Data Block Start

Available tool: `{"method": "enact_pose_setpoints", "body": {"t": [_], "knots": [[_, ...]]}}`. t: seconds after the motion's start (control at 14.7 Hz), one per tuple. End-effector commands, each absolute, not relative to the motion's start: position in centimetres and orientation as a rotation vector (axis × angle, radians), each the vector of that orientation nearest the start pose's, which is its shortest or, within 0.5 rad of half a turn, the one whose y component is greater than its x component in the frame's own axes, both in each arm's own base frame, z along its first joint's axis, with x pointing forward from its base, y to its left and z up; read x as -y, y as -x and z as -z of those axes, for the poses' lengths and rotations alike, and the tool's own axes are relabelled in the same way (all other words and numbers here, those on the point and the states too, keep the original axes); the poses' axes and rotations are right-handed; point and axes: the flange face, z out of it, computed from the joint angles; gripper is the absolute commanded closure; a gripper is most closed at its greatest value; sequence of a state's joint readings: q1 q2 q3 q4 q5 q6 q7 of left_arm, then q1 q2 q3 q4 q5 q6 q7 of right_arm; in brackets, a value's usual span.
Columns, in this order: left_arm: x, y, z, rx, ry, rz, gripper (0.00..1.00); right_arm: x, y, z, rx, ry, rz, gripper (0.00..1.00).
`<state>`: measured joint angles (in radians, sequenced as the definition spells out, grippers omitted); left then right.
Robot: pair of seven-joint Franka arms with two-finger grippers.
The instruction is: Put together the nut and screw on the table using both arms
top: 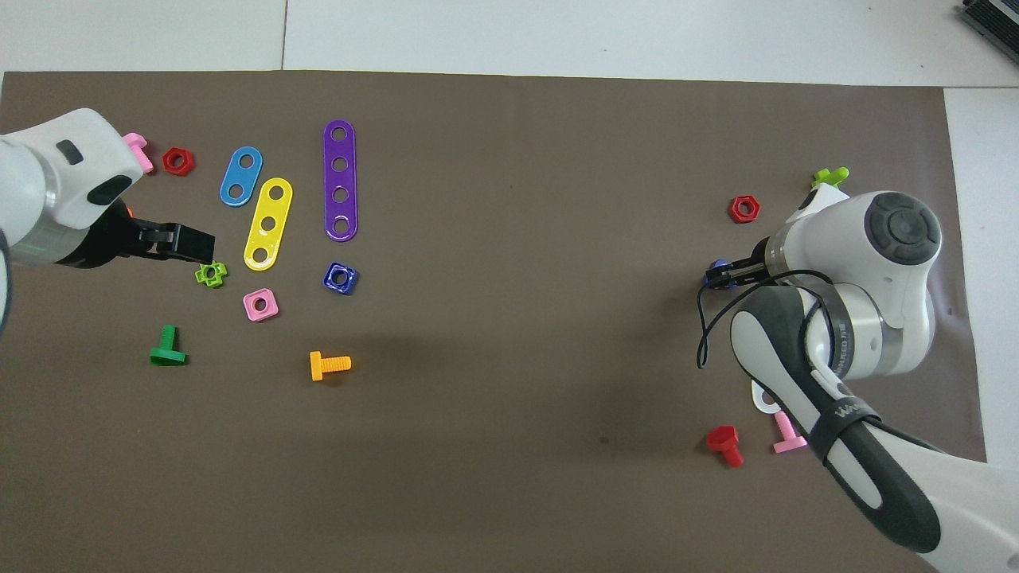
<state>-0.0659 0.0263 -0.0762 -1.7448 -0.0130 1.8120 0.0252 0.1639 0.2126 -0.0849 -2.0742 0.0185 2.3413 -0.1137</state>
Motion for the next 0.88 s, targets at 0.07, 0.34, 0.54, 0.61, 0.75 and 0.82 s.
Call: {"method": "enact_pose_setpoints", "body": {"t": [0.07, 0.34, 0.54, 0.61, 0.75, 0.82], "knots": [[11.9, -59.6, -49.5, -0.28, 3.177, 0.076, 0.02, -4.6, -58.2, -32.3, 0.319, 3.108, 0.137, 0.48], [12.6, -60.6, -46.1, -0.269, 3.182, 0.121, 0.03, -4.6, -58.0, -31.2, 0.318, 3.109, 0.146, 0.52], [15.2, -61.8, -41.6, -0.331, 3.182, 0.139, 0.06, -4.7, -57.7, -30.7, 0.32, 3.109, 0.137, 0.54], [16.1, -62.1, -40.3, -0.362, 3.18, 0.151, 0.07, -4.7, -57.6, -30.7, 0.32, 3.109, 0.139, 0.56], [16.5, -62.1, -38.2, -0.491, 3.159, 0.14, 0.07, -4.7, -57.6, -30.6, 0.322, 3.109, 0.137, 0.63], [16.8, -61.8, -37.1, -0.586, 3.142, 0.115, 0.08, -4.8, -57.6, -30.7, 0.325, 3.109, 0.139, 0.73]]}}
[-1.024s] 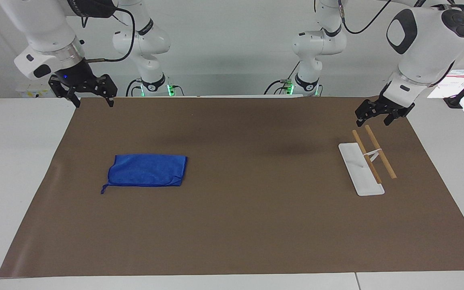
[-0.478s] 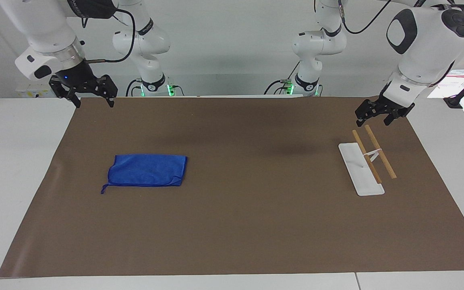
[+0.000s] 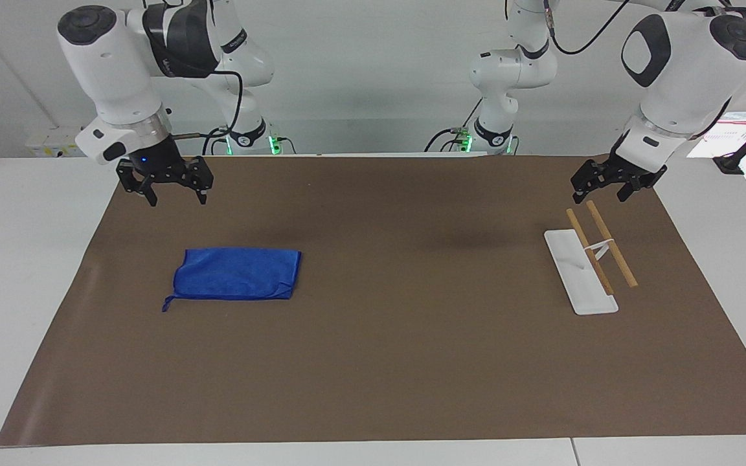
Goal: Right arm passes towel to left arm to hang
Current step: 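Reach the right gripper to the blue towel and grasp it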
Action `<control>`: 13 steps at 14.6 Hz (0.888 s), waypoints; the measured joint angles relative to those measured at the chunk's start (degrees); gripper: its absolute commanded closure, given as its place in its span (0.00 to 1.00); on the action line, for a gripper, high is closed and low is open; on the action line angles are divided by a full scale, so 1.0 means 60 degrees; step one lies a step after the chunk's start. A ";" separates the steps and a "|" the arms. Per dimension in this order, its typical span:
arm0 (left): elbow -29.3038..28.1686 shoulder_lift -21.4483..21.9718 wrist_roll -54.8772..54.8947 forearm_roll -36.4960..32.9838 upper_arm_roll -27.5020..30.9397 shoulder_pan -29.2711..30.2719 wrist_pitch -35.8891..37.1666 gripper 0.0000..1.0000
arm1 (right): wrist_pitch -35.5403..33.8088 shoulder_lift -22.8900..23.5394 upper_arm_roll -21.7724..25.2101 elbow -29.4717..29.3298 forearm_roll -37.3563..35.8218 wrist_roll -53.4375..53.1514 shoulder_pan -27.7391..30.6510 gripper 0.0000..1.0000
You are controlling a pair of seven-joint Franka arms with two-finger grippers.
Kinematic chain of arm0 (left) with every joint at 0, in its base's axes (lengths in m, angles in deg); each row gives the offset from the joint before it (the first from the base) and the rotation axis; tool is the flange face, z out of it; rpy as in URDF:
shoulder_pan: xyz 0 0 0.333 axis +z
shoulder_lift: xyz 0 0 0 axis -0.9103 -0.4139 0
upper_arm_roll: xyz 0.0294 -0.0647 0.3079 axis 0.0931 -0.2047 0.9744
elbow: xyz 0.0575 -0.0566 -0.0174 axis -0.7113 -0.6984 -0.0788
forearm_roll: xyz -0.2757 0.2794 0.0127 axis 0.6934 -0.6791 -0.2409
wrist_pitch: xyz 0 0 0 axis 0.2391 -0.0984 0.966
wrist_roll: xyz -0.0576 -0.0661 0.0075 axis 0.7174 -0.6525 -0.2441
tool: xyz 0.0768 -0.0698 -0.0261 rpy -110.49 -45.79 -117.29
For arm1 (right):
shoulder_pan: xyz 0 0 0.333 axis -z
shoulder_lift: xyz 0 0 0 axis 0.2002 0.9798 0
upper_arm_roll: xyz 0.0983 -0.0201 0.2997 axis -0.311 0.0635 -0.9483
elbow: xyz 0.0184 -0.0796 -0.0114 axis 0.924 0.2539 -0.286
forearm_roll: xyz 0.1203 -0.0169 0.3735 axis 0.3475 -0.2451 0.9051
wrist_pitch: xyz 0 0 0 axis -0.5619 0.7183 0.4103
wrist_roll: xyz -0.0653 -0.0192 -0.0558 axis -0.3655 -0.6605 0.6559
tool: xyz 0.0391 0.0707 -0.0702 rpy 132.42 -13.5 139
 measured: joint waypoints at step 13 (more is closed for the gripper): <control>0.0000 0.0000 0.0000 0.0000 0.0000 0.0000 0.0000 0.00 | 0.6184 0.2257 0.0014 0.3484 0.0001 0.0005 -0.0010 0.00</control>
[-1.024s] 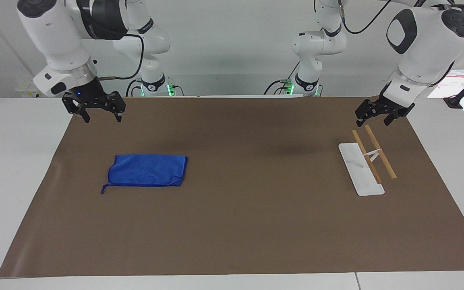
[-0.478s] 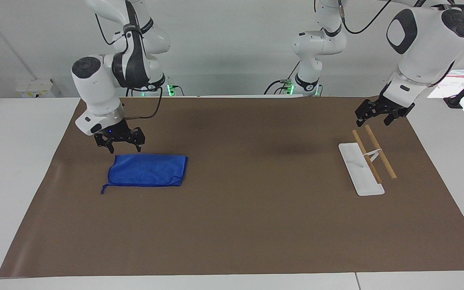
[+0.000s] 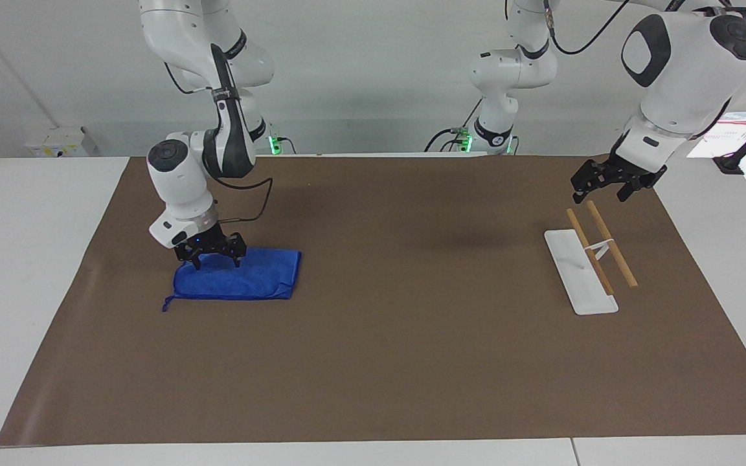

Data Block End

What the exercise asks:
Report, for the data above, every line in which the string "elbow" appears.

Output for this exercise:
arm0 (left): elbow -29.3038..28.1686 shoulder_lift -21.4483..21.9718 wrist_roll -54.8772..54.8947 forearm_roll -36.4960..32.9838 upper_arm_roll -27.5020..30.9397 shoulder_pan -29.2711..30.2719 wrist_pitch -35.8891..37.1666 gripper 0.0000..1.0000
arm1 (right): wrist_pitch -35.5403..33.8088 shoulder_lift -22.8900..23.5394 upper_arm_roll -21.7724..25.2101 elbow -29.4717..29.3298 forearm_roll -37.3563..35.8218 wrist_roll -53.4375..53.1514 shoulder_pan -27.7391..30.6510 gripper 0.0000..1.0000
elbow: xyz 0.0575 -0.0566 -0.0174 axis -0.7113 -0.6984 -0.0788
elbow: xyz 0.0184 -0.0796 -0.0114 axis 0.924 0.2539 -0.286

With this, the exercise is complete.